The federal government had been considering making between 5,000 and 15,000 acres in the High Peaks into a refuge since the spring. The Fish and Wildlife Service held a series of “scoping sessions” to gather public input in May and June in Rangeley, Farmington, Carrabassett Valley and the Sugarloaf ski resort.

In August, U.S. Sens. Angus King and Susan Collins and Rep. Jared Golden sent a letter to the Fish and Wildlife Service outlining their concerns about the plan for the refuge, citing local opposition as well.

“It is clear to us that this project does not have sufficient public support from the local communities which may be directly impacted by the proposal,” the letter stated. “Without local buy-in, the creation of a refuge unit in the region would have a diminished chance of success and would not serve the goals of the USFWS.”

The lawmakers asserted that the land doesn’t need federal oversight to be protected.

“To be clear, this region and its residents – like much of Maine – have a strong history of protecting the land and depending on it for their livelihood. Residents take great pride in the natural character of the High Peaks area,” they wrote, noting that nearly one-third of the 200,000 High Peaks acres under review are already conserved through local or state efforts.

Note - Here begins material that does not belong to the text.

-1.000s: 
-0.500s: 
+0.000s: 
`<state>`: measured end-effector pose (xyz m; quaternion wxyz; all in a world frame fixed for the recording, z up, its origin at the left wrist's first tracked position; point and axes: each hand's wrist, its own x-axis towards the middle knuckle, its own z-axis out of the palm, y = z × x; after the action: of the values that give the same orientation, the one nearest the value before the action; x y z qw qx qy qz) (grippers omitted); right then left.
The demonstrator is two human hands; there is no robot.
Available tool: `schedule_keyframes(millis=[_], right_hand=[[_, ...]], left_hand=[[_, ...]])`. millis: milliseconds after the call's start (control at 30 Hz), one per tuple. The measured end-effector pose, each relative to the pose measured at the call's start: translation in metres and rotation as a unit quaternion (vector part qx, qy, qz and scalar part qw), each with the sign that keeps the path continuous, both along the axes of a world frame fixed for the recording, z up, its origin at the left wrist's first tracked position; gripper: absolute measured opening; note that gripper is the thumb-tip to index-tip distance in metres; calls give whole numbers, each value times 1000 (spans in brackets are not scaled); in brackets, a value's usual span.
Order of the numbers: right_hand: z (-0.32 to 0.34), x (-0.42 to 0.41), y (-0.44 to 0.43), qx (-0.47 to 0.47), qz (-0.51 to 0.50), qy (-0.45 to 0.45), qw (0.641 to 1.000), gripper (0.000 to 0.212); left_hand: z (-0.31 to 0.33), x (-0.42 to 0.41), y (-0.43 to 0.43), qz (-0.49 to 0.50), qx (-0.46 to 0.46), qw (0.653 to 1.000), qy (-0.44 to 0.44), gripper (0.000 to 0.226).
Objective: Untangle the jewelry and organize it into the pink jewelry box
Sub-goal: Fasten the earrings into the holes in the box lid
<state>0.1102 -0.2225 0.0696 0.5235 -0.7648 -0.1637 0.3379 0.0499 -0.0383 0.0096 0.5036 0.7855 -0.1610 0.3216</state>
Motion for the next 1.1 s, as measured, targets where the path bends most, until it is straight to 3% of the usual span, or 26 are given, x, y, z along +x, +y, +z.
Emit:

“In short, this region has a long tradition of tending to its own conservation needs; the imposition of a new federal enclave would serve neither the local communities nor the values such a project would seek to advance,” their letter read.

In a letter dated Dec. 15, a Fish and Wildlife official responded to the lawmakers that “the Service has decided to pause its planning efforts to consider authorizing a new refuge in the High Peaks Region. This pause will provide further opportunity to better understand what role, if any, the Service could play to better support local conservation needs.”

Fish and Wildlife received more than 300 emails and letters from local residents since their public forums in the region, according to the letter. They noted that the land under consideration is the state’s largest expanse of high-elevation forest, containing plenty of flora and fauna “of conservation concern.”

“While we have heard that many in the community want to see this special landscape conserved for the long-term benefit of fish and wildlife species and to support wildlife-dependent recreation,” the letter stated, “we also appreciate that there are varied perspectives on the best way to achieve that goal.”